Approach	Overhead	Requires	Scope
Application logging	Varies	Code changes	Only what you instrument
strace	100x+	ptrace	One process, all syscalls
perf	<2%	Kernel support	CPU profiling, tracepoints
eBPF (bpftrace/bcc)	<2%	Kernel 4.15+	Any kernel event, any process
tcpdump	Moderate	Root	Network packets only
Cilium (eBPF)	Lower than iptables	Kernel 4.19+	All K8s networking

Flashcard Check¶

Q1: What is eBPF?

A technology for running sandboxed programs inside the Linux kernel. Used for observability (tracing), networking (Cilium), and security (Tetragon/Falco).

Q2: Why is eBPF safe despite running in the kernel?

The verifier checks every program before execution: no infinite loops, no out-of-bounds access, no unauthorized memory access. Programs that fail verification are rejected.
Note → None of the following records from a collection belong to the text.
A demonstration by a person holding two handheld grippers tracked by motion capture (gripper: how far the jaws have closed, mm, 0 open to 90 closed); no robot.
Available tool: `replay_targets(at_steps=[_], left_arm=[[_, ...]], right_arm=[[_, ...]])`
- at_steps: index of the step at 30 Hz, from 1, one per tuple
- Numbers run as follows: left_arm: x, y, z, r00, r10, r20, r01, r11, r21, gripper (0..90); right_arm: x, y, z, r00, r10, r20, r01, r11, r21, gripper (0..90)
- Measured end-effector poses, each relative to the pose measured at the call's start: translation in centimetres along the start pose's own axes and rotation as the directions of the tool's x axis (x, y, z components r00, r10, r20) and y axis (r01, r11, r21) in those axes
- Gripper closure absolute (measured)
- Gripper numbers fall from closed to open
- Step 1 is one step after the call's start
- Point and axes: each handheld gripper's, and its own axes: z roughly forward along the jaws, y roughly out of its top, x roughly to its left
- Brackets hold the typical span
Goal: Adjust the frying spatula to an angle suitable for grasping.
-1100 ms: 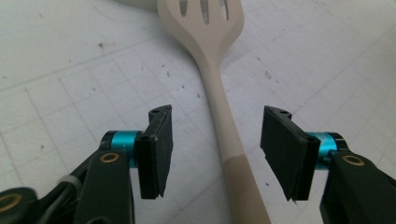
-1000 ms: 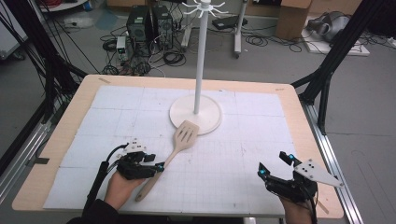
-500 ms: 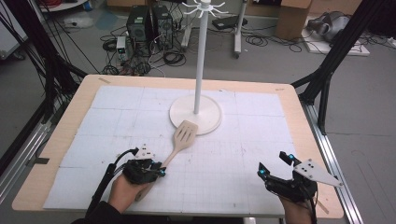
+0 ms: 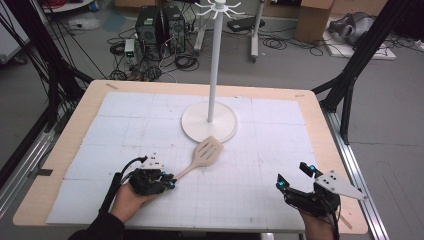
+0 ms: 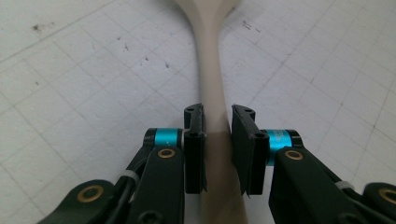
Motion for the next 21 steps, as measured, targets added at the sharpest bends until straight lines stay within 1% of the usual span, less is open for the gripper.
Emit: replay_targets(at_steps=[1,4,5,6,7,8,11,14,15,16,17,18,19,21], left_arm=[[0.1,0.0,-0.1,1.0,-0.001,0.009,0.001,1.0,-0.006,75.2],[0.2,0.1,-0.2,0.9999,0.0,0.014,0.0,0.9999,-0.011,75.2],[0.2,0.1,-0.2,0.9997,0.014,0.021,-0.014,0.9999,-0.009,75.2],[0.2,0.1,-0.2,0.9997,0.014,0.021,-0.014,0.9999,-0.009,75.2],[0.3,0.2,-0.2,0.9991,0.032,0.029,-0.032,0.9995,0.001,75.2],[0.3,0.2,-0.2,0.9987,0.037,0.035,-0.037,0.9993,0.001,75.3],[0.3,0.4,-0.2,0.9961,0.067,0.057,-0.067,0.9977,0.006,75.3],[0.4,0.6,-0.2,0.9916,0.097,0.086,-0.098,0.995,0.016,75.3],[0.4,0.7,-0.2,0.9899,0.111,0.088,-0.113,0.9934,0.018,75.2],[0.4,0.7,-0.2,0.9899,0.111,0.088,-0.113,0.9934,0.018,75.2],[0.5,1.0,-0.2,0.9833,0.14,0.117,-0.144,0.9892,0.028,75.2],[0.5,1.0,-0.2,0.9833,0.14,0.117,-0.144,0.9892,0.028,75.2],[0.5,1.2,0.0,0.9731,0.173,0.152,-0.18,0.9833,0.031,75.2],[0.7,1.3,0.1,0.9712,0.167,0.17,-0.175,0.984,0.035,75.2]], right_arm=[[0.0,0.0,0.0,1.0,-0.001,0.0,0.001,1.0,0.001,16.2],[0.0,0.0,0.1,1.0,-0.007,0.0,0.007,1.0,-0.002,16.2],[0.0,0.0,0.1,1.0,-0.008,0.001,0.008,1.0,-0.002,16.2],[0.0,0.0,0.1,1.0,-0.008,0.001,0.008,1.0,-0.002,16.2],[0.0,0.0,0.1,1.0,-0.002,0.0,0.002,1.0,0.001,16.2],[0.1,0.0,0.1,1.0,-0.002,0.001,0.002,1.0,0.001,16.2],[0.0,0.0,0.1,1.0,-0.004,0.001,0.004,1.0,0.002,16.2],[0.0,0.0,0.1,1.0,-0.003,-0.001,0.003,1.0,0.003,16.2],[0.0,0.0,0.1,1.0,-0.009,-0.001,0.009,1.0,0.004,16.2],[0.0,0.0,0.1,1.0,-0.009,-0.001,0.009,1.0,0.004,16.2],[0.0,0.0,0.1,1.0,-0.008,-0.002,0.008,1.0,0.004,16.2],[0.0,0.0,0.1,1.0,-0.008,-0.002,0.008,1.0,0.004,16.2],[0.1,0.0,0.2,1.0,-0.005,-0.003,0.005,1.0,0.004,16.2],[0.1,0.0,0.2,0.9999,-0.009,-0.005,0.009,1.0,0.005,16.2]])
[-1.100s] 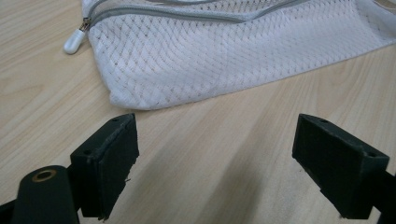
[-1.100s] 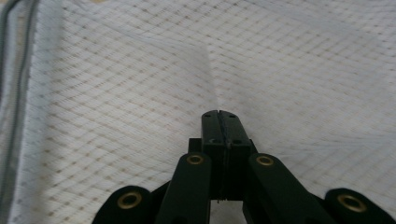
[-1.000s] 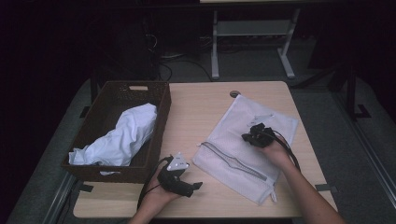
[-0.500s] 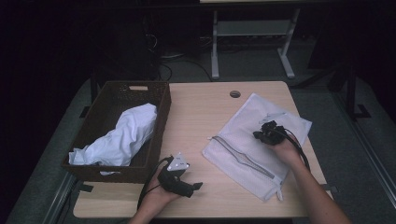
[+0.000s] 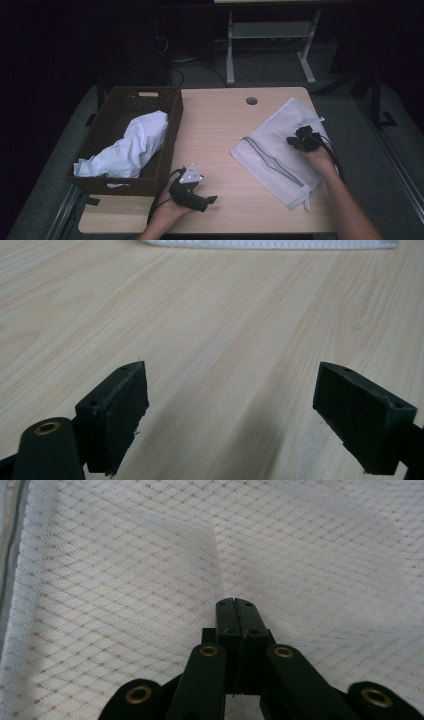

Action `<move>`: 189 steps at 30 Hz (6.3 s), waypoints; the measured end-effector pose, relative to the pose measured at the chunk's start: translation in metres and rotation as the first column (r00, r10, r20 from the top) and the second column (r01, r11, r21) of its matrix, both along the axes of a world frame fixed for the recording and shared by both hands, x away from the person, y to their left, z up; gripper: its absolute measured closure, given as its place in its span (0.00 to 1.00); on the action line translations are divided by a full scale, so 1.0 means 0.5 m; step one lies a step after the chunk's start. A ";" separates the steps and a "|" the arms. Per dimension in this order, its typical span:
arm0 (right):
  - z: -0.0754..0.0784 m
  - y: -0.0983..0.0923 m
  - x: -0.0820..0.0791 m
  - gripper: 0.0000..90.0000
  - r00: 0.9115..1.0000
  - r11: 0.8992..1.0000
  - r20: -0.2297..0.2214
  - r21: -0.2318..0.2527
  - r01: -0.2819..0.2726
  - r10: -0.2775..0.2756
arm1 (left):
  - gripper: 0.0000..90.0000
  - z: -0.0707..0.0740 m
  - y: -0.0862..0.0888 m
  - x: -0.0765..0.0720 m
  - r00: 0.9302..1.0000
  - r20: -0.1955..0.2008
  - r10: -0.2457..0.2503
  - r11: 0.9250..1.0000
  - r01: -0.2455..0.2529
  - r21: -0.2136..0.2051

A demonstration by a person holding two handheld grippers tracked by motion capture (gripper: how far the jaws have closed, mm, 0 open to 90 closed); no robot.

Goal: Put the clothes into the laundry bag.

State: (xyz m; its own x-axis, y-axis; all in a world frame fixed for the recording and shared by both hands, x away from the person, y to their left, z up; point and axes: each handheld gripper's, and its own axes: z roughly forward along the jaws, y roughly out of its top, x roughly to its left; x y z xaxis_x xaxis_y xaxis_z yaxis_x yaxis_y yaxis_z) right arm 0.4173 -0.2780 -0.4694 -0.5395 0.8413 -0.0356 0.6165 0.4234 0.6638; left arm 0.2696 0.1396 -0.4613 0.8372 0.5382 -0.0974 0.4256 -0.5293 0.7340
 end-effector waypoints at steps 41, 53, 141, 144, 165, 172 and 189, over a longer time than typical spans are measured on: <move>0.062 0.047 -0.189 0.20 0.994 0.979 0.064 0.175 -0.103 0.093 | 0.16 -0.003 -0.001 0.001 1.000 -0.015 -0.004 1.000 0.004 -0.008; 0.043 0.035 -0.296 0.15 0.993 0.979 0.089 0.179 -0.097 0.082 | 0.16 -0.003 -0.005 -0.005 1.000 -0.018 -0.024 1.000 0.024 -0.005; 0.009 0.020 -0.364 0.13 0.987 0.980 0.112 0.152 -0.131 0.114 | 0.12 0.275 0.327 0.249 0.958 0.050 0.281 0.921 -0.284 0.266; 0.009 0.020 -0.364 0.13 0.987 0.980 0.111 0.152 -0.131 0.115 | 0.12 0.261 0.339 0.263 0.954 0.039 0.297 0.916 -0.297 0.271; 0.008 0.020 -0.364 0.13 0.987 0.981 0.109 0.138 -0.137 0.122 | 0.11 0.115 0.383 0.316 0.930 -0.132 0.342 0.884 -0.271 0.381; 0.007 0.021 -0.365 0.13 0.986 0.982 0.106 0.129 -0.139 0.125 | 0.11 0.068 0.377 0.321 0.923 -0.209 0.322 0.879 -0.210 0.427; 0.004 0.023 -0.364 0.14 0.987 0.984 0.096 0.106 -0.142 0.132 | 0.67 0.070 0.383 0.319 0.911 -0.251 0.327 0.873 -0.190 0.448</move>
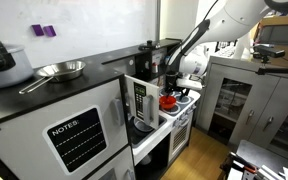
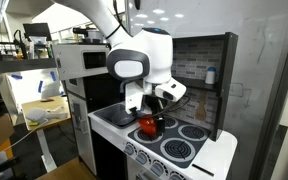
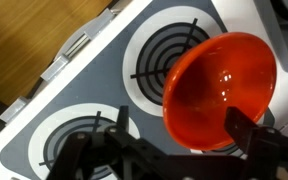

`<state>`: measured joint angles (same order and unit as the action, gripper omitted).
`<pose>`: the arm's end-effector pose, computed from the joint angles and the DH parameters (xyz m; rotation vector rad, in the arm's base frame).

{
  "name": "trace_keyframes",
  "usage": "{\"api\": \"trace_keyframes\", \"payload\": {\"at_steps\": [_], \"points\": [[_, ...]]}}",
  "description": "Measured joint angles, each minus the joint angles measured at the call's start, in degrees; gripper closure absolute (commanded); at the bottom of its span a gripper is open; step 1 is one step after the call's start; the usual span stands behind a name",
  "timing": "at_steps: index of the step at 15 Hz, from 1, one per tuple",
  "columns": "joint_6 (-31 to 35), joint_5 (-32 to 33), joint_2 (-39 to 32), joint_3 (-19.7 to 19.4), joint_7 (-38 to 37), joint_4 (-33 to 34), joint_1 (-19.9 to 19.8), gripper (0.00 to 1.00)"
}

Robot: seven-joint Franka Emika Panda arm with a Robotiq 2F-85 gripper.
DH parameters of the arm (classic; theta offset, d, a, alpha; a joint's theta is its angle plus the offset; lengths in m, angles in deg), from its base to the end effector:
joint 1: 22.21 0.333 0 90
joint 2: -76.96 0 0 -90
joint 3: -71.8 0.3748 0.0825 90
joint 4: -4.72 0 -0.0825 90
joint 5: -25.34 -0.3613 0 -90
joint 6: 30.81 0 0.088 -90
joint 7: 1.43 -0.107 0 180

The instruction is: Put the red bowl in the microwave

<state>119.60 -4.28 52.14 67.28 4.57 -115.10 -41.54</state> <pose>0.5494 -0.2523 0.2934 -2.7249 1.0585 -0.2415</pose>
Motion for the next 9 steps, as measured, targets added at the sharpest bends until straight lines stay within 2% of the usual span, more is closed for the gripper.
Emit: {"api": "trace_keyframes", "payload": {"at_steps": [9], "points": [[0.0, -0.1, 0.0, 0.2, 0.0, 0.0, -0.4, 0.97]]}}
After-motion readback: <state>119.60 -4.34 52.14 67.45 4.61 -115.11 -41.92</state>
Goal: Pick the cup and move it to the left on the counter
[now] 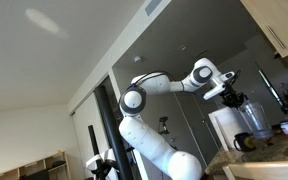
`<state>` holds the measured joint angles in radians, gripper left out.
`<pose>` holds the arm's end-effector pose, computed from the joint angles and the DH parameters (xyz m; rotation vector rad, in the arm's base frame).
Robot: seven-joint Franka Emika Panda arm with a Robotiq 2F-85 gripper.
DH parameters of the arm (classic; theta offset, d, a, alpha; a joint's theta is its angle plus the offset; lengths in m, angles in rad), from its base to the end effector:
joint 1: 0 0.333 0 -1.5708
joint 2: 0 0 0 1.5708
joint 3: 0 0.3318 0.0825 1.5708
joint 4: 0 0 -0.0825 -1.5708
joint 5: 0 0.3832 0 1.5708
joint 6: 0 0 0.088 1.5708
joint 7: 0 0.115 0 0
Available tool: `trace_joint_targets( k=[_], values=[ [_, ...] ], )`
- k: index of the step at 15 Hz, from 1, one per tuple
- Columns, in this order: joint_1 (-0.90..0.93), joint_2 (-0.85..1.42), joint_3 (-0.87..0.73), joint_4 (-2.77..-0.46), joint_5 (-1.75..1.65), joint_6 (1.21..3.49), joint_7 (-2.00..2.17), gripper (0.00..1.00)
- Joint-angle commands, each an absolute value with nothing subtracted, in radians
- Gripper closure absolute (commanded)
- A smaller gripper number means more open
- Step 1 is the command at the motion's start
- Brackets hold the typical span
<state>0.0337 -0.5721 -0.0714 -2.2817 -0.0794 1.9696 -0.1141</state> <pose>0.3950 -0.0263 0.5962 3.0560 0.1591 0.3935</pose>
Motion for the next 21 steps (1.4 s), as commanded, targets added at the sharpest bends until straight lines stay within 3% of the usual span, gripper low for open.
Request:
trace_joint_targets(
  k=[1, 4, 7, 11, 15, 18, 21],
  values=[
    [0.040, -0.657, -0.079, -2.408, 0.012, 2.062, -0.103, 0.97],
    [0.081, -0.693, -0.009, -2.494, 0.055, 2.153, -0.091, 0.97],
    [0.101, -0.673, 0.145, -2.545, 0.023, 2.390, 0.078, 0.97],
    [0.016, -0.629, 0.349, -2.581, -0.099, 2.629, 0.377, 0.97],
    [-0.072, -0.642, 0.495, -2.543, -0.222, 2.411, 0.638, 0.97],
    [0.032, -0.592, 0.457, -2.499, -0.128, 2.181, 0.665, 0.97],
    [0.140, -0.569, 0.384, -2.490, 0.033, 2.115, 0.618, 0.97]
  ],
)
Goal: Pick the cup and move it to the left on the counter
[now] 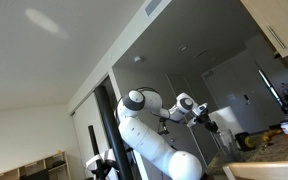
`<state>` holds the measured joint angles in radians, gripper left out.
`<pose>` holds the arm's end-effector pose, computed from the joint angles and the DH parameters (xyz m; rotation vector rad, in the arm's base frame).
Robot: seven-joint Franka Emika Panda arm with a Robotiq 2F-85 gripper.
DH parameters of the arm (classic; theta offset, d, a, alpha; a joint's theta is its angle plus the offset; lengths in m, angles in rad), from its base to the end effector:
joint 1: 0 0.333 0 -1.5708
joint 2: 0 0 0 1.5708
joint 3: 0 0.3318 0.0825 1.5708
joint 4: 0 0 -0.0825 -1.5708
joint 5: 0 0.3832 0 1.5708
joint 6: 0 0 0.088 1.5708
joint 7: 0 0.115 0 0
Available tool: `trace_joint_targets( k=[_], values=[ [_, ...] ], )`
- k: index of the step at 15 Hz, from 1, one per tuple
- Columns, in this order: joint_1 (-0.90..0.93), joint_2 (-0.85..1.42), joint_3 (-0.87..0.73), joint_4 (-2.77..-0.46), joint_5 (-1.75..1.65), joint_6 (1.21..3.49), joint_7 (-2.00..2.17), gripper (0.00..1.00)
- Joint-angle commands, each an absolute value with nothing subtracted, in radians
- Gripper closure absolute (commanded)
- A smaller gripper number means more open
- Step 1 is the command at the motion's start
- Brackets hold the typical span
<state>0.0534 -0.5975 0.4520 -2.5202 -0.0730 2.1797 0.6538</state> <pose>0.3405 0.1978 0.4876 2.9304 -0.2302 0.4986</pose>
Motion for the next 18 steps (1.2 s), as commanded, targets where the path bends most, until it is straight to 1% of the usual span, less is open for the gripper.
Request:
trace_joint_targets(
  k=[1, 3, 5, 12, 13, 14, 16, 17, 18],
  values=[
    [0.169, -0.569, 0.364, -2.487, 0.088, 2.104, 0.606, 0.97],
    [0.213, -0.567, 0.327, -2.491, 0.193, 2.110, 0.586, 0.97],
    [0.217, -0.574, 0.322, -2.497, 0.235, 2.120, 0.598, 0.97],
    [0.115, -0.598, 0.410, -2.529, 0.015, 2.265, 0.767, 0.97],
    [0.106, -0.599, 0.416, -2.527, -0.029, 2.263, 0.778, 0.63],
    [0.101, -0.598, 0.419, -2.527, -0.063, 2.268, 0.791, 0.62],
    [0.095, -0.596, 0.422, -2.526, -0.111, 2.269, 0.818, 0.50],
    [0.097, -0.594, 0.420, -2.526, -0.125, 2.271, 0.828, 0.42],
    [0.095, -0.595, 0.421, -2.526, -0.141, 2.271, 0.838, 0.35]
  ],
)
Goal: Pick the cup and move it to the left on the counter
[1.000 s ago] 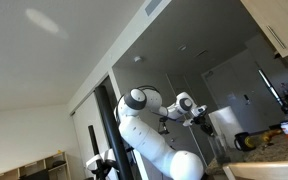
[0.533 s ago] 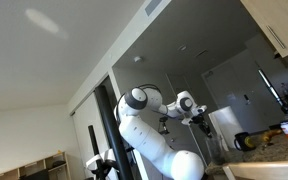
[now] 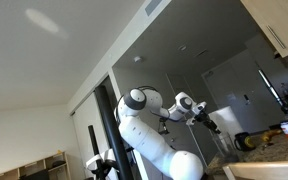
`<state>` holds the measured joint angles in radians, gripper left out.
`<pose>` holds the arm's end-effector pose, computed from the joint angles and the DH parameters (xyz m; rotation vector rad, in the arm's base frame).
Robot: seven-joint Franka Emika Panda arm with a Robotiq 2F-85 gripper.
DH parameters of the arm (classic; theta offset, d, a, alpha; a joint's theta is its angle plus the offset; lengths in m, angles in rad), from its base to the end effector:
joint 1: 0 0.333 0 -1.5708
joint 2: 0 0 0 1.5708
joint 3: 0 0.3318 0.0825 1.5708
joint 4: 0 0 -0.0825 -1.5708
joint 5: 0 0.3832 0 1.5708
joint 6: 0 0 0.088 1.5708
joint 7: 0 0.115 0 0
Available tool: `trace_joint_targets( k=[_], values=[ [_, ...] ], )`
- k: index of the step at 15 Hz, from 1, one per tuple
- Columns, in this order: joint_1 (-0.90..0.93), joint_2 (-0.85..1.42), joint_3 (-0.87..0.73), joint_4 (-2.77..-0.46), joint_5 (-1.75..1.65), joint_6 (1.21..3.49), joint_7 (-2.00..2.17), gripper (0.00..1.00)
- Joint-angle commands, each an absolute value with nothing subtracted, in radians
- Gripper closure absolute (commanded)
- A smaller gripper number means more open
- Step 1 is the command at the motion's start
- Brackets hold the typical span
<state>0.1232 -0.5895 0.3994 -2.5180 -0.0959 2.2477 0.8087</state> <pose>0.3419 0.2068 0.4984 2.9770 -0.4001 0.6080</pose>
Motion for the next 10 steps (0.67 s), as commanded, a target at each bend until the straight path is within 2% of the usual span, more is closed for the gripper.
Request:
trace_joint_targets(
  k=[1, 5, 7, 8, 10],
  values=[
    [0.094, -0.595, 0.422, -2.527, -0.157, 2.275, 0.849, 0.28],
    [0.040, -0.607, 0.459, -2.547, -0.298, 2.405, 0.969, 0.01],
    [-0.016, -0.606, 0.484, -2.543, -0.395, 2.477, 1.058, 0.00],
    [-0.096, -0.547, 0.418, -2.472, -0.469, 2.531, 1.009, 0.00],
    [-0.212, -0.504, 0.452, -2.401, -0.577, 2.585, 1.107, 0.00]
  ],
)
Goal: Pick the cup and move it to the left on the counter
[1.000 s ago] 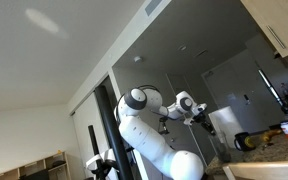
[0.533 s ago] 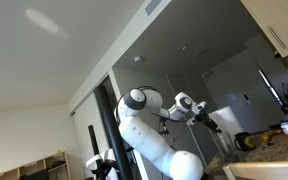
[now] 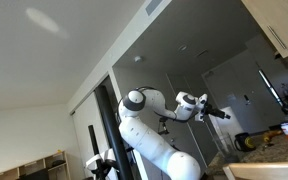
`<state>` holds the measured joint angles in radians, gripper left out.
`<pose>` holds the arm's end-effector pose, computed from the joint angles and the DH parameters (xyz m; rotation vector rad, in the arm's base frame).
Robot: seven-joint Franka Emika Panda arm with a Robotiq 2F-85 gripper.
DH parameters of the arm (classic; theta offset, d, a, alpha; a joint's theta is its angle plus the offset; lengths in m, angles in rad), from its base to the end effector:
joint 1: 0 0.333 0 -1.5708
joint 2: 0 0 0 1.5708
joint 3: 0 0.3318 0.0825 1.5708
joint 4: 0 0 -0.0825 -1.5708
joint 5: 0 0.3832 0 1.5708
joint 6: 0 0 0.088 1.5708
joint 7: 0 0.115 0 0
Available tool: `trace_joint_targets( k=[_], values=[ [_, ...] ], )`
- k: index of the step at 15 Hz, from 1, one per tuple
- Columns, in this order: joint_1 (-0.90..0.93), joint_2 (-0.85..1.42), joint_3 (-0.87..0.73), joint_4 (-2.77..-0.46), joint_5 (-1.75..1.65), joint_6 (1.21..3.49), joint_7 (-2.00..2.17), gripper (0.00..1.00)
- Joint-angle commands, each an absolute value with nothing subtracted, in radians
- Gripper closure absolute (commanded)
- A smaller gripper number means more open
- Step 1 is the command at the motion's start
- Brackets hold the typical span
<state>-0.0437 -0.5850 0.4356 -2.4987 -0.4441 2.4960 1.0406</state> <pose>0.3827 0.1805 0.5322 2.7518 -0.4996 1.1047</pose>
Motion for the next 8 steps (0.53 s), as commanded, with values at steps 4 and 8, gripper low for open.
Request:
trace_joint_targets(
  k=[4, 8],
  values=[
    [-0.261, -0.482, 0.418, -2.354, -0.686, 2.596, 1.182, 0.00],
    [-0.281, -0.424, 0.421, -2.304, -0.716, 2.600, 1.211, 0.00]
  ],
)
Q3: bpftrace vs strace — when to use which?

strace for quick debugging on dev machines (easy, detailed, but 100x overhead). bpftrace for production systems (programmable, <2% overhead, but requires newer kernels).

Q4: Why does Cilium replace iptables for Kubernetes?

iptables uses linear rule scanning — 50,000 rules at 5,000 Services. Cilium uses eBPF hash maps with O(1) lookup. Faster at scale, faster rule updates.

Cheat Sheet¶

Quick eBPF Tracing (bcc tools)¶

Task	Command
Process execution	`execsnoop-bpfcc`
File opens	`opensnoop-bpfcc`
TCP connections	`tcpconnect-bpfcc`
DNS lookups	`gethostlatency-bpfcc`
Disk I/O latency	`biolatency-bpfcc`
Syscall count by process	`syscount-bpfcc`
File system latency	`ext4slower-bpfcc 1` (>1ms)

bpftrace One-Liners¶

# Count syscalls by process
bpftrace -e 'tracepoint:raw_syscalls:sys_enter { @[comm] = count(); }'

# Histogram of read() sizes
bpftrace -e 'tracepoint:syscalls:sys_exit_read /args->ret > 0/ { @bytes = hist(args->ret); }'

# Trace process signals
bpftrace -e 'tracepoint:signal:signal_deliver { printf("%s received signal %d\n", comm, args->sig); }'

Takeaways¶

eBPF is the future of Linux observability, networking, and security. It's not experimental — Facebook, Google, Netflix, and most cloud providers run it in production.
<2% overhead in production. Unlike strace (100x) or Valgrind (10-50x), eBPF is safe for production tracing. This changes what you can observe.
You don't need to write eBPF programs. bcc tools provide 60+ pre-built programs. Cilium, Tetragon, and Falco provide high-level interfaces.
Cilium replaces iptables at scale. O(1) hash map lookups instead of linear iptables rule scanning. Significant at 5,000+ Services.
The verifier is your safety net. Bad programs are rejected before execution. You can't crash the kernel with eBPF — the verifier won't let you.

Exercises¶

Trace file opens with bcc. Install bcc-tools (e.g., apt install bpfcc-tools on Ubuntu). Run opensnoop-bpfcc in one terminal. In another terminal, open a few files (cat /etc/hostname, ls /tmp). Observe the output showing PID, process name, and file paths. Identify which processes are opening files in the background without your input.
Count syscalls by process. Run syscount-bpfcc -d 10 to count syscalls over 10 seconds. While it runs, generate some activity (browse files, run commands). Review the output and identify which process made the most syscalls and which syscall was most frequent. Compare this to what strace -c -p PID would show for a single process.
Trace TCP connections. Run tcpconnect-bpfcc in one terminal. In another, make several outbound connections: curl https://example.com, dig @8.8.8.8 example.com. Observe the source address, destination address, and port for each connection. Identify any unexpected outbound connections from background processes.
Measure block I/O latency. Run biolatency-bpfcc -d 10 to collect a histogram of disk I/O latency over 10 seconds. While it runs, generate some disk activity (find / -name "*.conf" 2>/dev/null). Review the histogram output and identify whether any I/O operations fell in the high-latency tail (>1ms).
Compare eBPF overhead to strace. Pick a busy process (e.g., start find / -type f 2>/dev/null). Time it without tracing. Time it under strace -c. Then run the same workload while execsnoop-bpfcc runs in another terminal. Compare the wall-clock times to see the overhead difference between strace and eBPF-based tracing.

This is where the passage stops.